◆ TASK REQUIREMENTS:
Please return the lines below verbatim, beginning at the one that has "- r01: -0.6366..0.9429" and stopping after the one that has "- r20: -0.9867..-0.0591", and add no other lines.

Collection entries:

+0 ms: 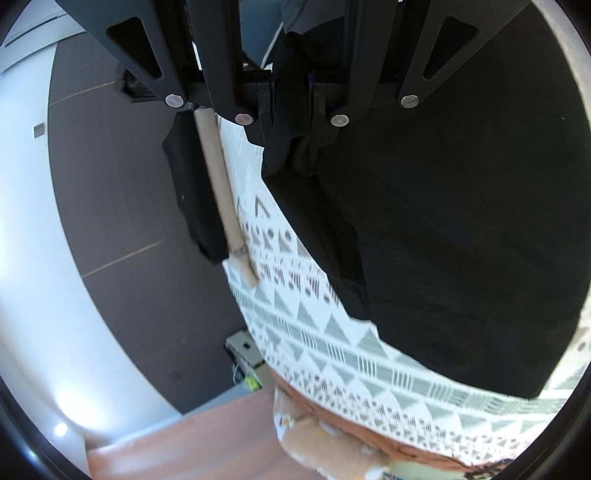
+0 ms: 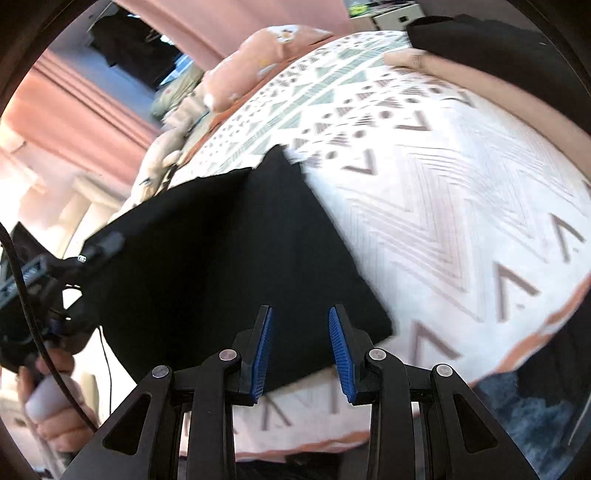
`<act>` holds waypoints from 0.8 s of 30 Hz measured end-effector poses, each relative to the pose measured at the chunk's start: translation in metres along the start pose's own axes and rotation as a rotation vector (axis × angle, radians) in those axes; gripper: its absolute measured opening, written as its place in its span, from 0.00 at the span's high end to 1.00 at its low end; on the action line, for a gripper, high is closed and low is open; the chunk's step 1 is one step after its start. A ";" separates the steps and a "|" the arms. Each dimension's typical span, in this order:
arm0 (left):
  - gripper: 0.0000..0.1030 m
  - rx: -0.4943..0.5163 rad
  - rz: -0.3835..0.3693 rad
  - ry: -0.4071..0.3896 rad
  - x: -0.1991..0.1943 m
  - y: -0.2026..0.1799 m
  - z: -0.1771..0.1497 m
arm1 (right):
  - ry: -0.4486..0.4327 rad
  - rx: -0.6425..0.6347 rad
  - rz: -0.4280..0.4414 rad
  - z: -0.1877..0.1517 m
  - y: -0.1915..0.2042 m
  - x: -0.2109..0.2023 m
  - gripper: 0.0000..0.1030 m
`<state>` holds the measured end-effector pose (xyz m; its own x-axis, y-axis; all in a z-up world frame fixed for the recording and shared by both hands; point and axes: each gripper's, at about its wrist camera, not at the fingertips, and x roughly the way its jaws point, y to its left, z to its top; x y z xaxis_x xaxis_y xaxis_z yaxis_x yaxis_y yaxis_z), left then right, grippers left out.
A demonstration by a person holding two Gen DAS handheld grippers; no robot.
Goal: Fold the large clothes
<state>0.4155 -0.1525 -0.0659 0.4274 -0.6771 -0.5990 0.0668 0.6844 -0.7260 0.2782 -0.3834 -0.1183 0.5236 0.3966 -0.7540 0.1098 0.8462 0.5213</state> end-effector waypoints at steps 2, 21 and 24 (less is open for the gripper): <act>0.90 0.006 -0.004 0.020 0.012 -0.004 -0.003 | -0.003 0.011 -0.015 0.000 -0.011 -0.011 0.67; 0.18 -0.004 -0.038 0.003 0.008 0.001 0.000 | -0.005 0.002 0.092 -0.004 -0.017 -0.035 0.36; 0.18 -0.036 0.010 -0.038 -0.017 0.024 0.005 | -0.001 -0.014 0.149 -0.004 -0.008 -0.031 0.33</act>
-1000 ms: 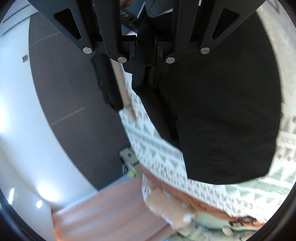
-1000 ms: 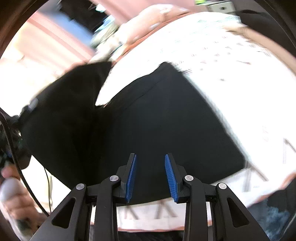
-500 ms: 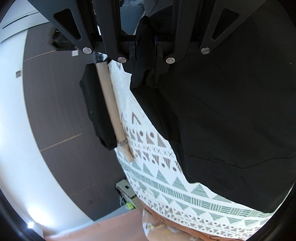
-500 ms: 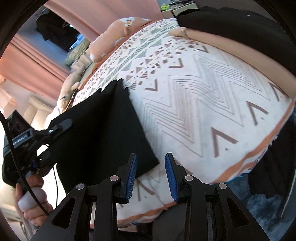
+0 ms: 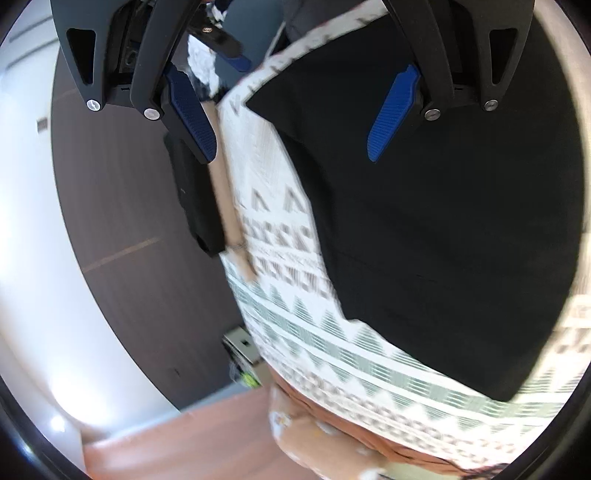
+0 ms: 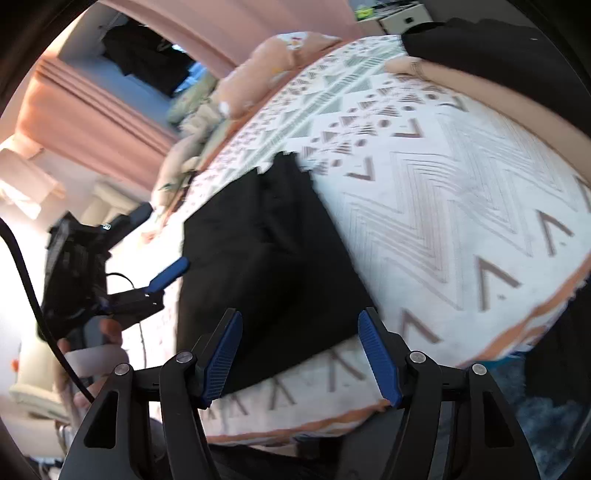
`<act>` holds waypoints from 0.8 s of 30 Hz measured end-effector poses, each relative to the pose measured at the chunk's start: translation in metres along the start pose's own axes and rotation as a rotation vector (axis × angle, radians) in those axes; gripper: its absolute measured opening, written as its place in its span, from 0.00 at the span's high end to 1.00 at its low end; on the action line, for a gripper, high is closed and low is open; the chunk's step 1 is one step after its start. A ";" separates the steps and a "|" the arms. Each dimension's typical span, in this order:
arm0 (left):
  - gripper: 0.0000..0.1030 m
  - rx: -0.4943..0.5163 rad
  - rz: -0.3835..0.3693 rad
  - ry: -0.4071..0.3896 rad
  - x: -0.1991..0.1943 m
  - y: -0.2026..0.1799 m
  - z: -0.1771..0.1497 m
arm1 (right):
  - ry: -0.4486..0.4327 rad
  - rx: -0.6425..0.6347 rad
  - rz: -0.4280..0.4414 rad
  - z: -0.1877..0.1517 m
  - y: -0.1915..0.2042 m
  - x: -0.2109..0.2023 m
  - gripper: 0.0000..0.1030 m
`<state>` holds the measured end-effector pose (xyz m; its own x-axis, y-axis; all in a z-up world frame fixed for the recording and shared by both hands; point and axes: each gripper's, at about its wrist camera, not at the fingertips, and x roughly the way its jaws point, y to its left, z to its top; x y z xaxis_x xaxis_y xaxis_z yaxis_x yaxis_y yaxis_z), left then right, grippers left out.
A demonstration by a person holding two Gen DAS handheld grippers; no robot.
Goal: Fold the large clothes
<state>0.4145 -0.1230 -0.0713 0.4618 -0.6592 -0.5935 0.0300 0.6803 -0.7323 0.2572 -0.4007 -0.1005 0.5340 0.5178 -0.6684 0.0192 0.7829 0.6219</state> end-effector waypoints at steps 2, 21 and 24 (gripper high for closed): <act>0.18 -0.015 0.036 -0.032 -0.019 0.015 0.001 | 0.007 -0.001 0.023 0.001 0.004 0.007 0.26; 0.30 -0.170 0.262 -0.070 -0.092 0.140 -0.051 | -0.008 -0.011 -0.047 0.029 0.009 0.070 0.90; 0.44 -0.165 0.237 -0.019 -0.077 0.142 -0.055 | -0.021 -0.009 -0.049 0.025 0.003 0.062 0.91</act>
<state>0.3346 0.0069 -0.1473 0.4555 -0.4810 -0.7491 -0.2244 0.7523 -0.6195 0.3113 -0.3748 -0.1302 0.5506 0.4710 -0.6892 0.0386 0.8104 0.5846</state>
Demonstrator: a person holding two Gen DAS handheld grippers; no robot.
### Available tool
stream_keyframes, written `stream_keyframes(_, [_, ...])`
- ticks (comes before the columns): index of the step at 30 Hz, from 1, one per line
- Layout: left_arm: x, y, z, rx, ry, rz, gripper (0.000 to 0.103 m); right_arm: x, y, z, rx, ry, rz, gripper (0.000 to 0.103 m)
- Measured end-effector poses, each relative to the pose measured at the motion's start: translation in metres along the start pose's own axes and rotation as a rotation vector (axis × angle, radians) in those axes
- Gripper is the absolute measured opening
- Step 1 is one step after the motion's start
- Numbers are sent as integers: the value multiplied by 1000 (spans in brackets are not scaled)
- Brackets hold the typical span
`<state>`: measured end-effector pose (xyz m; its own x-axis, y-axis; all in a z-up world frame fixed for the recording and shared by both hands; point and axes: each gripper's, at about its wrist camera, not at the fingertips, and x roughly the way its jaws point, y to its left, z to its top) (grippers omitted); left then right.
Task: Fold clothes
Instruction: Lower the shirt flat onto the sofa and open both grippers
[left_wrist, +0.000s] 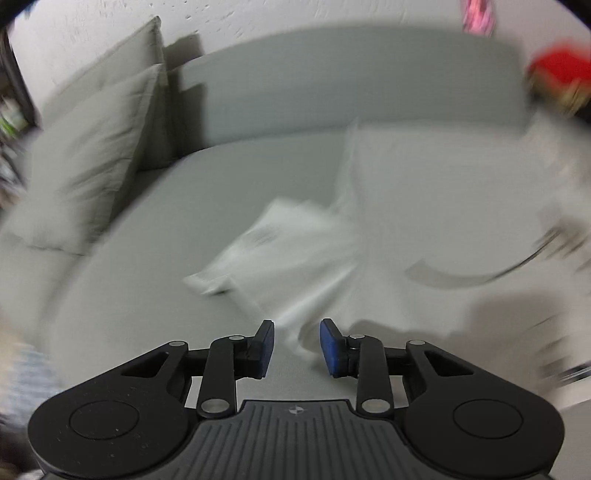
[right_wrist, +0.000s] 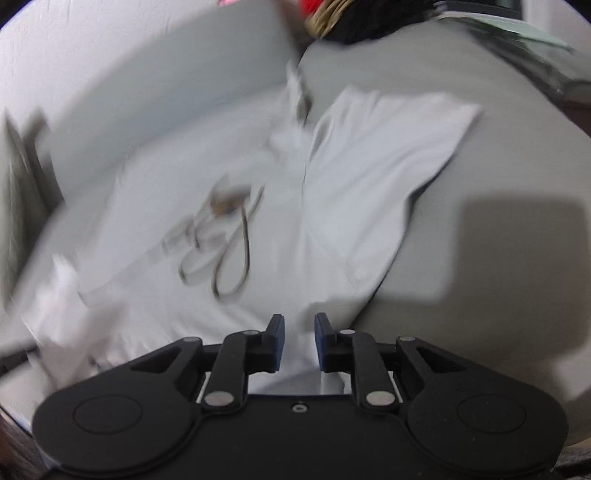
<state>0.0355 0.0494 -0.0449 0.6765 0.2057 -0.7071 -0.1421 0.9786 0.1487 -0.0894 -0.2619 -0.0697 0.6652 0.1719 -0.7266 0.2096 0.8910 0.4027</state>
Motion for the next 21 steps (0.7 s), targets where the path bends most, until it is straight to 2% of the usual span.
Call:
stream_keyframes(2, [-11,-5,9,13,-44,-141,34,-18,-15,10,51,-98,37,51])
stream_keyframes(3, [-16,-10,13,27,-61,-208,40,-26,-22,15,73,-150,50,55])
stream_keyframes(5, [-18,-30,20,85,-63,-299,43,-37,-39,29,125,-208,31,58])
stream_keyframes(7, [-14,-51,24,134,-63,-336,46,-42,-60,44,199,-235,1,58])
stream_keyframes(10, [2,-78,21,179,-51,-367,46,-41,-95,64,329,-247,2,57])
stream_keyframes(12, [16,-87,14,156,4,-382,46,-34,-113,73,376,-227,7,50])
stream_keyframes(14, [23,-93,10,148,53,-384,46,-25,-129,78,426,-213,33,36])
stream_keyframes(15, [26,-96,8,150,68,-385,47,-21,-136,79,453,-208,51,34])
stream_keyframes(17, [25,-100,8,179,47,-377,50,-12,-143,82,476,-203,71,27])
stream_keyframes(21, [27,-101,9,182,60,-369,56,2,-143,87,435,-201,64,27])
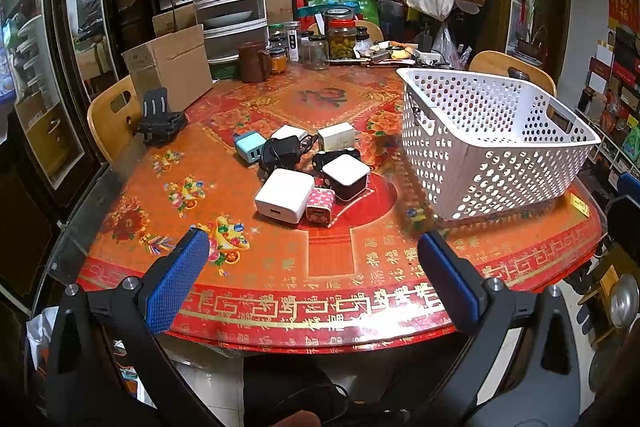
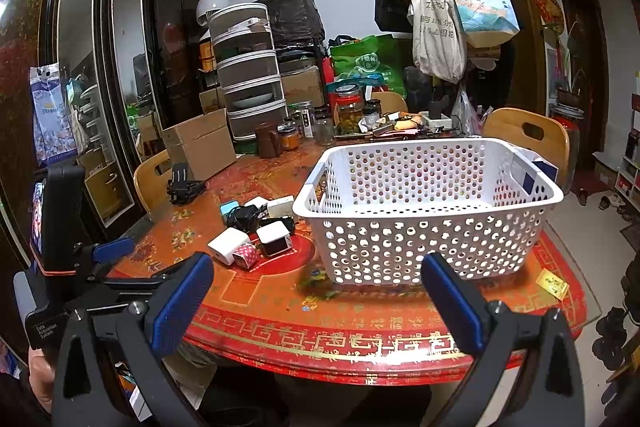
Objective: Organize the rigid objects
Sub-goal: 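Reach the left tool to the white square charger and grasp it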
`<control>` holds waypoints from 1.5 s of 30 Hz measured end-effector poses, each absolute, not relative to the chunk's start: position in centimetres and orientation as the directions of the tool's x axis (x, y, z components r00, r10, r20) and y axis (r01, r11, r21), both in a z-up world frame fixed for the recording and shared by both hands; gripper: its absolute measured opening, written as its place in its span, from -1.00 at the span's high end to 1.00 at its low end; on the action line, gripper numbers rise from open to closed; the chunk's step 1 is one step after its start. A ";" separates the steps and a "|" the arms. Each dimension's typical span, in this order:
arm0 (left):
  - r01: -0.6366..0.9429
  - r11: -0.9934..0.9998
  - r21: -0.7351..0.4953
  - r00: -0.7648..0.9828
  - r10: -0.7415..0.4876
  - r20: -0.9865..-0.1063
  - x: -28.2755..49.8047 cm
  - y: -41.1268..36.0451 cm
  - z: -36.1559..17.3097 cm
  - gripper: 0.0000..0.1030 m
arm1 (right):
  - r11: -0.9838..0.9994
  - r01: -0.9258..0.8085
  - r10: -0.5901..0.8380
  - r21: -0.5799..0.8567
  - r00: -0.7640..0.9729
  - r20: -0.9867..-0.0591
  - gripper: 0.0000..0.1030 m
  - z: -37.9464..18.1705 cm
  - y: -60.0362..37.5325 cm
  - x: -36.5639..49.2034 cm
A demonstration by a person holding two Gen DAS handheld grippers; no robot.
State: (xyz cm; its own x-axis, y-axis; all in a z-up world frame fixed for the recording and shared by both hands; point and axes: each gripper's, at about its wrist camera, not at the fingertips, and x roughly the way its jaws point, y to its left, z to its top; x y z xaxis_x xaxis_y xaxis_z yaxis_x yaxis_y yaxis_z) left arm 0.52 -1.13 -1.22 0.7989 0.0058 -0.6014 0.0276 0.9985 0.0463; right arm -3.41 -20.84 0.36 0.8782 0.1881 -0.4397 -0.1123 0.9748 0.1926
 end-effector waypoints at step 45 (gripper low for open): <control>0.061 0.992 0.109 0.615 0.048 -0.787 17.7 5.5 -11.8 -1.00 | 0.927 0.352 -0.153 0.128 0.668 -0.729 0.75 -5.4 -42.8 14.3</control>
State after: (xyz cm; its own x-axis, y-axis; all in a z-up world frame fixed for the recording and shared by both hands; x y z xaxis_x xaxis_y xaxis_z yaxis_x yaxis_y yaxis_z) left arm 17.65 5.47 -11.75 0.6154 0.0482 -0.7867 0.0611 0.9922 0.1086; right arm 14.28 -42.84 -5.42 0.6675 -0.1527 -0.7288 0.3519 0.9272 0.1281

◆ ANSWER TO THIS TASK:
  - r01: -0.6366..0.9429
  - r11: -0.9934..0.9998
  - r21: -0.7351..0.4953
  - r00: -0.7648..0.9828
  - r10: -0.7415..0.4876
  - r20: -0.9865..-0.1063
  - x: -28.2755..49.8047 cm
  - y: -41.1268..36.0451 cm
  - z: -36.1559..17.3097 cm
  - gripper: 0.0000..0.1030 m
arm1 (right):
  - r11: -0.9838..0.9994
  - r01: -0.9258..0.8085
  - r10: -0.5901..0.8380
  - r21: -0.5799..0.8567
  - r00: -0.7640..0.9729
  - r20: -0.9867..-0.0591

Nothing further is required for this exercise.